Thanks TFF, I really did enjoy reading the URL and the discussion. My vision is limited (literally heheh) but hopeful and innovation usually begets new jobs for a wide spectrum once it goes beyond the research stage.

I found this page, which also has a chart imbedded, on older labour being less hireable.

http://www.calculatedriskblog.com/2010/0 7/older-more-educated-workers-have.html

Posted by hsvkitty | Report as abusive
 

hsv, I’m guessing my read of that chart is a little different from yours…

38% percent of the population has a high school degree or less. Yet they make up 55% of the unemployed and 54% of the long-term unemployed.
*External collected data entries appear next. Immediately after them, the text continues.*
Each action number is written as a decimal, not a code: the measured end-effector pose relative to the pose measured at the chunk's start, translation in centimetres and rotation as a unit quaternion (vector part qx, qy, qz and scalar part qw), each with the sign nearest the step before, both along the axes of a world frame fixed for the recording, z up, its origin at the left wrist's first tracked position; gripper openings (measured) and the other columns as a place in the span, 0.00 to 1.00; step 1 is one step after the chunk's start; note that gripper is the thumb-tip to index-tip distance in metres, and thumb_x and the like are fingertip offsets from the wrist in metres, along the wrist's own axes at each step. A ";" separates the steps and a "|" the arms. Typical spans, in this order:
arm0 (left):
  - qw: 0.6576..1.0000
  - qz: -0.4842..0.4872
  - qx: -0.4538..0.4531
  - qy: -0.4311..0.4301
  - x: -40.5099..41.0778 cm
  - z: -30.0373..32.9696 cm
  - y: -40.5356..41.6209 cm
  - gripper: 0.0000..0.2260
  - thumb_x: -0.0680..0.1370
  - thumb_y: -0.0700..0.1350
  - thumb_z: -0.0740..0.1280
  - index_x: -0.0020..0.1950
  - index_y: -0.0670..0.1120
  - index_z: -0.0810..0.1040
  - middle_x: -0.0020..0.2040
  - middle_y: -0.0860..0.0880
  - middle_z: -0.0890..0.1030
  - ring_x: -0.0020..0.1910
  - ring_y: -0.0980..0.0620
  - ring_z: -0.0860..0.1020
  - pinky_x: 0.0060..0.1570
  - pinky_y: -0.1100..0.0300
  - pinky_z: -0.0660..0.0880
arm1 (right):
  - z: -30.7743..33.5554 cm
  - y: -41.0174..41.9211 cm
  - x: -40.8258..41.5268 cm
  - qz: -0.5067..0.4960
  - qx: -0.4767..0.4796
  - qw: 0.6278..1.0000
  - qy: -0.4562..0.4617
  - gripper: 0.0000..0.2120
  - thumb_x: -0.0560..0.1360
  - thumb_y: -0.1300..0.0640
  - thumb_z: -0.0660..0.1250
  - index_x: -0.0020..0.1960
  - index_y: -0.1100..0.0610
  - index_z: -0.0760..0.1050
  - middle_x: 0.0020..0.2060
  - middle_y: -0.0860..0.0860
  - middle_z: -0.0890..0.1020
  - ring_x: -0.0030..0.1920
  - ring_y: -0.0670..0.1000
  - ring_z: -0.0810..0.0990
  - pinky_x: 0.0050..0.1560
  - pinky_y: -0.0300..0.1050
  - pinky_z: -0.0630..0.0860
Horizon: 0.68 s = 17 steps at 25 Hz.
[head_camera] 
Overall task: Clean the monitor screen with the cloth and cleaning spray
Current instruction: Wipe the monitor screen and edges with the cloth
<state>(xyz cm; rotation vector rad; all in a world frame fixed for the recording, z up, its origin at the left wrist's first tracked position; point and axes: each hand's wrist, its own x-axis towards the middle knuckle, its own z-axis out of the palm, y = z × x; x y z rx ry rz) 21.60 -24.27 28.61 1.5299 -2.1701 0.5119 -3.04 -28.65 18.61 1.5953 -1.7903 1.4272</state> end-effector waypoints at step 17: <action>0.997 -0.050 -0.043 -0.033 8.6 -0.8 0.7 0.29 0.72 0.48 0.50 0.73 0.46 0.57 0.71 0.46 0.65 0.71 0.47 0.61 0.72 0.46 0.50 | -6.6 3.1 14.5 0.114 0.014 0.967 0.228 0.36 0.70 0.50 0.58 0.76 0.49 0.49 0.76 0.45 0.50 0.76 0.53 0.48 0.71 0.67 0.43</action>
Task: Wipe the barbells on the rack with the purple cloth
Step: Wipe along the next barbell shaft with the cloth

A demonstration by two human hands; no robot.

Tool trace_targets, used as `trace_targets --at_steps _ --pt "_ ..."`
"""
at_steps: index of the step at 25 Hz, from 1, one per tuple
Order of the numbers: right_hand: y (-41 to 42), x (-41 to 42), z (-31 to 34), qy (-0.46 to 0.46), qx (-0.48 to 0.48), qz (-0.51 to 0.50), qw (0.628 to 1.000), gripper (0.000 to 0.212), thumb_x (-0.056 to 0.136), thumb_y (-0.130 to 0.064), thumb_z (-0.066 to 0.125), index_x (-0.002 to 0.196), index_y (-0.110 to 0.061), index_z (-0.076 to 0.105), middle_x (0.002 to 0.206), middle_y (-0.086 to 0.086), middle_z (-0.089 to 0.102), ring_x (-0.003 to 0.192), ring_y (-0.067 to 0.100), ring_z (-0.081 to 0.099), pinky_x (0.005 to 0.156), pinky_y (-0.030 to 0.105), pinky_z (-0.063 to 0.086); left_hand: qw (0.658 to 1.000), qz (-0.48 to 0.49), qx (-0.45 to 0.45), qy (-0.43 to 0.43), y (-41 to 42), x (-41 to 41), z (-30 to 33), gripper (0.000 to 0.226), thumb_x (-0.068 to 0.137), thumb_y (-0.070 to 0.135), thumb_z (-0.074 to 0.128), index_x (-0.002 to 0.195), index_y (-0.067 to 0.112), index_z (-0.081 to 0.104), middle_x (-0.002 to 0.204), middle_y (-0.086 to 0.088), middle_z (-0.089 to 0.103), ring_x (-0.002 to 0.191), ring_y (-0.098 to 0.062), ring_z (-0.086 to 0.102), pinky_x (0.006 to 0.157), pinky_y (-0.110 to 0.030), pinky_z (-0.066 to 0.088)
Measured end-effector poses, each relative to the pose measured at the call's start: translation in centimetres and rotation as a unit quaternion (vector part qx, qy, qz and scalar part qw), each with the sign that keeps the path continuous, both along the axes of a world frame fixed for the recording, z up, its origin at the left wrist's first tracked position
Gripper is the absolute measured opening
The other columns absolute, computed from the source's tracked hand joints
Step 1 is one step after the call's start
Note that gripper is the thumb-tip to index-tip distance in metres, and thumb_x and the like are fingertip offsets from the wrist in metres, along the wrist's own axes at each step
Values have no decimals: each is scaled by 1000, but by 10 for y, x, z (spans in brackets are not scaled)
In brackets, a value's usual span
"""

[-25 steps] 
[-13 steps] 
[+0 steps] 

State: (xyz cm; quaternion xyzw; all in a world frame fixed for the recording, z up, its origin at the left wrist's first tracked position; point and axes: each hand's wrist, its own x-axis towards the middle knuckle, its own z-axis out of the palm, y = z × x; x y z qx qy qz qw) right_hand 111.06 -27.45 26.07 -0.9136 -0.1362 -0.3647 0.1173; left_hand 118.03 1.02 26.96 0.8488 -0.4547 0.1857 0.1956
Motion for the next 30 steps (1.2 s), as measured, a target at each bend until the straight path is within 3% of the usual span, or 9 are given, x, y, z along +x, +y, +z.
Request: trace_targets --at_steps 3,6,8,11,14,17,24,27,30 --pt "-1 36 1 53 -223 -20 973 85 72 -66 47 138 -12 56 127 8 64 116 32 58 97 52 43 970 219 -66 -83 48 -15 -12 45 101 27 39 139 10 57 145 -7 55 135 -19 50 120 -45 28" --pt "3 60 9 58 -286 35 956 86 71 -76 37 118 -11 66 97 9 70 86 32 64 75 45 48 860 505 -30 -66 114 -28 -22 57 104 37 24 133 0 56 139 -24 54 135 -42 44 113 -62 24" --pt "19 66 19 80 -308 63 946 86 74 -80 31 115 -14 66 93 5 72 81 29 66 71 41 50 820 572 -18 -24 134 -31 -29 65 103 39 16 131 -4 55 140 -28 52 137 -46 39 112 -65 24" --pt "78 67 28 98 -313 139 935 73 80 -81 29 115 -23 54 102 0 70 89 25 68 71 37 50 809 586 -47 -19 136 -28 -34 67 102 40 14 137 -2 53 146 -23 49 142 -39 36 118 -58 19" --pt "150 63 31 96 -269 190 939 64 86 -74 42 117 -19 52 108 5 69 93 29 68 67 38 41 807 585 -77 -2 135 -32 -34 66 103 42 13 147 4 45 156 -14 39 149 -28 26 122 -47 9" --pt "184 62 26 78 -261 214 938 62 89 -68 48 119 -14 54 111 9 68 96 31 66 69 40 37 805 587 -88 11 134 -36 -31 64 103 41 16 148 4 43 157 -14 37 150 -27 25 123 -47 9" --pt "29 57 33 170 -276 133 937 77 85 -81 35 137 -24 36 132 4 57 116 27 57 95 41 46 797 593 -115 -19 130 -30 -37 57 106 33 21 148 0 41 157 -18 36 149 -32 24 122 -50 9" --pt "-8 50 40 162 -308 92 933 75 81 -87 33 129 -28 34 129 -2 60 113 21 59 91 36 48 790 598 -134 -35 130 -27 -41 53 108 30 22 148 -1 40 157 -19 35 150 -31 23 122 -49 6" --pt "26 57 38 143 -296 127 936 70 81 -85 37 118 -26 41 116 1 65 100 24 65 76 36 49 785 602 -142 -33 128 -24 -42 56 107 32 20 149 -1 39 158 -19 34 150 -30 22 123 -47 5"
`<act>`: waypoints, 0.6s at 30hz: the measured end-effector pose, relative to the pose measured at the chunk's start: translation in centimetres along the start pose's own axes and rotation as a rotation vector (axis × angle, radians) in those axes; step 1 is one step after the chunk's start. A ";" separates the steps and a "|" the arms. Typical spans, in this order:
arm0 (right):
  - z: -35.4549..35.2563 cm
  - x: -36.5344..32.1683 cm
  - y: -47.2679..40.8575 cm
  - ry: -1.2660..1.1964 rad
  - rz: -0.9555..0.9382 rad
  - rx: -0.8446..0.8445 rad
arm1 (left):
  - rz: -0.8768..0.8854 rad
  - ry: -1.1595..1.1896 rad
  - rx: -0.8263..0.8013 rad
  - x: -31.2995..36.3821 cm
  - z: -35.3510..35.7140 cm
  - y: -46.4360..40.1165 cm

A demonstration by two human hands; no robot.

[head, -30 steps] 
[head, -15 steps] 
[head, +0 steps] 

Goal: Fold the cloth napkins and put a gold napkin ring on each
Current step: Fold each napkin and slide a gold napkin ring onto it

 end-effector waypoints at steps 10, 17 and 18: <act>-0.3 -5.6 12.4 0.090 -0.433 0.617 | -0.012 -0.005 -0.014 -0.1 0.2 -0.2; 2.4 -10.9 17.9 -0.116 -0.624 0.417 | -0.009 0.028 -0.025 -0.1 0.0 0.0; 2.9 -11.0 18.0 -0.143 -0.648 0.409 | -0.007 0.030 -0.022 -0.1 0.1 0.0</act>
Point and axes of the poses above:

The job search may be a few weeks longer for the older and educated workers (not surprising, because those skills are more specialized and the interview/hiring process is longer). Yet this doesn’t alter the fact that a less-educated person is more likely to find themselves unemployed and less likely to find a rewarding job. The difference between 28 weeks and 36 weeks is significant — and we both understand the reasons behind that difference — but it doesn’t fundamentally change the picture.

I would encourage the older unemployed to look for unconventional opportunity. When you are 25, you have neither the experience nor the resources to strike out on your own. When you are 45, you have the skills and savings to make your own path. Do you truly need a corporate boss? I don’t.